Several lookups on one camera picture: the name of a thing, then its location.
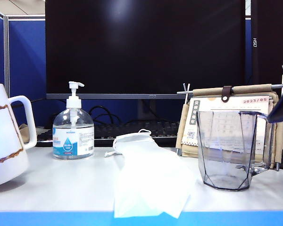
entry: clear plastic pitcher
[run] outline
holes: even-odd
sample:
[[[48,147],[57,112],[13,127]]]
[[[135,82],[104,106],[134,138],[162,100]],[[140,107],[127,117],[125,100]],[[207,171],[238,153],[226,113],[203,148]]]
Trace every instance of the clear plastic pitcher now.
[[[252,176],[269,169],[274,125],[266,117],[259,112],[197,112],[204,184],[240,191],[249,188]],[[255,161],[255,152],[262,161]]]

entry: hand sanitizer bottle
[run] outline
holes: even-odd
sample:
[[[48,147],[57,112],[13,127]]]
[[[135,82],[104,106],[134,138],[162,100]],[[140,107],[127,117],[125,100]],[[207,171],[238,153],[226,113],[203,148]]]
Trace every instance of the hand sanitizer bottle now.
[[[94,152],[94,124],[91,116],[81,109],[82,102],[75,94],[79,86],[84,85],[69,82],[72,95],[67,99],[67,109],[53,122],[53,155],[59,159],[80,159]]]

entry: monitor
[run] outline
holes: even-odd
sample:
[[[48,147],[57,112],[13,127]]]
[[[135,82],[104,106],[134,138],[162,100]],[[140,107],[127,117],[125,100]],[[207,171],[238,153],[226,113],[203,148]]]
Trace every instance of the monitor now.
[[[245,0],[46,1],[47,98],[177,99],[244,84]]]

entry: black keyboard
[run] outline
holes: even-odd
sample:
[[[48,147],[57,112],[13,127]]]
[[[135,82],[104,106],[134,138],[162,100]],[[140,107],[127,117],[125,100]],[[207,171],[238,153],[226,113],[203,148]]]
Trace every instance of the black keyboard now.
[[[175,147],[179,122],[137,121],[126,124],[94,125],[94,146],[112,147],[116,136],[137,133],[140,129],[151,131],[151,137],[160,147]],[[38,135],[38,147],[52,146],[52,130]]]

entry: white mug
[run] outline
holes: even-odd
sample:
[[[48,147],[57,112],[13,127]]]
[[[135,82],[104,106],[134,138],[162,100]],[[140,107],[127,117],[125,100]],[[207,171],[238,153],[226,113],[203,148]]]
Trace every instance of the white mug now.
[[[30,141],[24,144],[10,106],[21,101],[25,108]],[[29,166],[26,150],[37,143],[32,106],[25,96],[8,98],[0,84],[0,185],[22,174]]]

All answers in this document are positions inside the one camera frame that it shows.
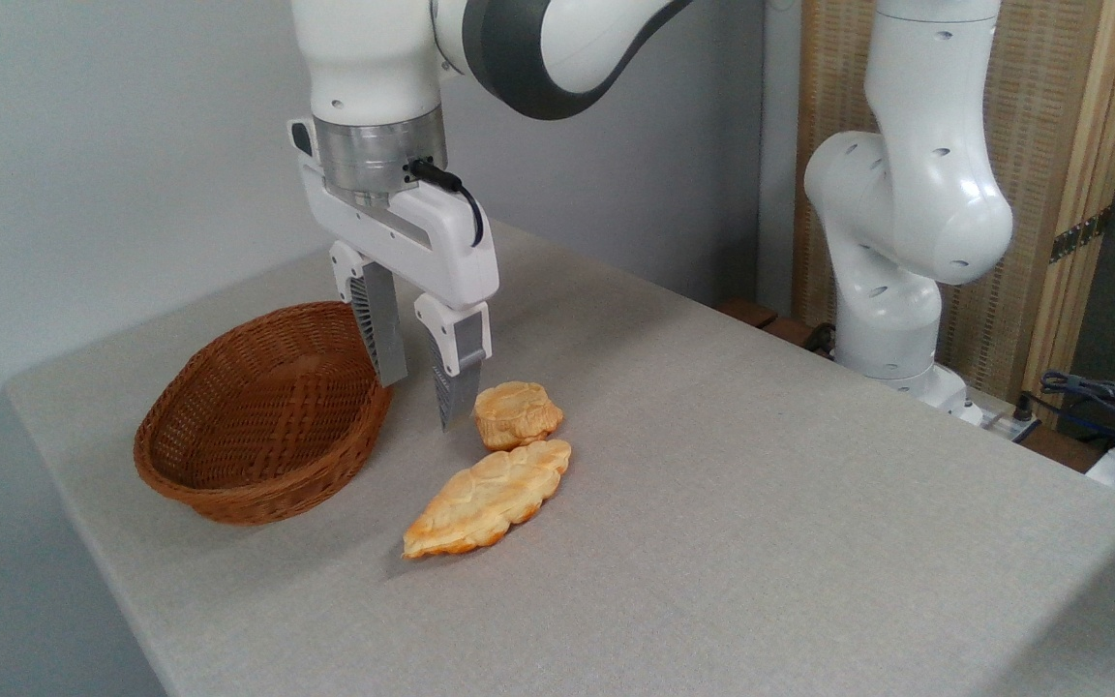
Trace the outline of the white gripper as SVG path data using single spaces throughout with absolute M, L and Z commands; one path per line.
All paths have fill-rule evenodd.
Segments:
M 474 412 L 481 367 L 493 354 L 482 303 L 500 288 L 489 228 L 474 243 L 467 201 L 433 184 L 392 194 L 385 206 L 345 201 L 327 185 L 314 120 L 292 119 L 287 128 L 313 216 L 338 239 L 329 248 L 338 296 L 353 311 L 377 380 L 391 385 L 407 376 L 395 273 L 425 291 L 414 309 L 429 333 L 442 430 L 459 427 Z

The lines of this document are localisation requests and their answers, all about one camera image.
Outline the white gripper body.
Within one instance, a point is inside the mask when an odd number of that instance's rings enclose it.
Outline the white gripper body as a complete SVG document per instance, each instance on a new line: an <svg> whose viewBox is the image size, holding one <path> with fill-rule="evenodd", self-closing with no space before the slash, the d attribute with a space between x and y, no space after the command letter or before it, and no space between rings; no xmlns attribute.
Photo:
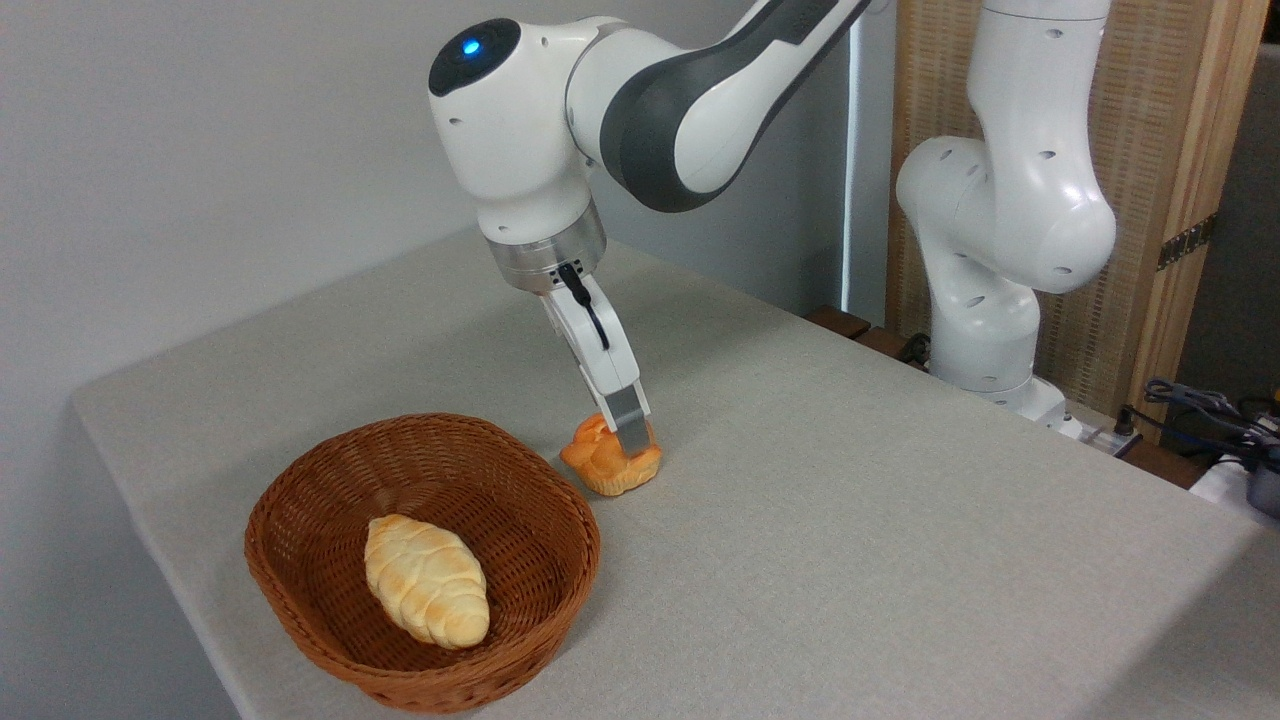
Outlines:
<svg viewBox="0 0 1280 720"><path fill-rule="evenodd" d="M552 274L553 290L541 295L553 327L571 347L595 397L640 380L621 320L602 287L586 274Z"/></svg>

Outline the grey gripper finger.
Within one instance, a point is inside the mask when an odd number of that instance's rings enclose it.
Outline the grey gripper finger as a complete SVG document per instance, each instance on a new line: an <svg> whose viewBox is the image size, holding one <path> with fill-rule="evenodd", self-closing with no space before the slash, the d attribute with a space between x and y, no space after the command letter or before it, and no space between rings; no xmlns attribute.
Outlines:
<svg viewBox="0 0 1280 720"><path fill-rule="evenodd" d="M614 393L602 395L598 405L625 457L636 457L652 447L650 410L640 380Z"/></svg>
------------------------
> [TO DO]
Which lines of the data contain the string "this"? Copy each one.

> [RESPONSE]
All answers in this document are positions inside the one camera frame that it shows.
The lines of this document are localisation requests and their answers, all about one camera image.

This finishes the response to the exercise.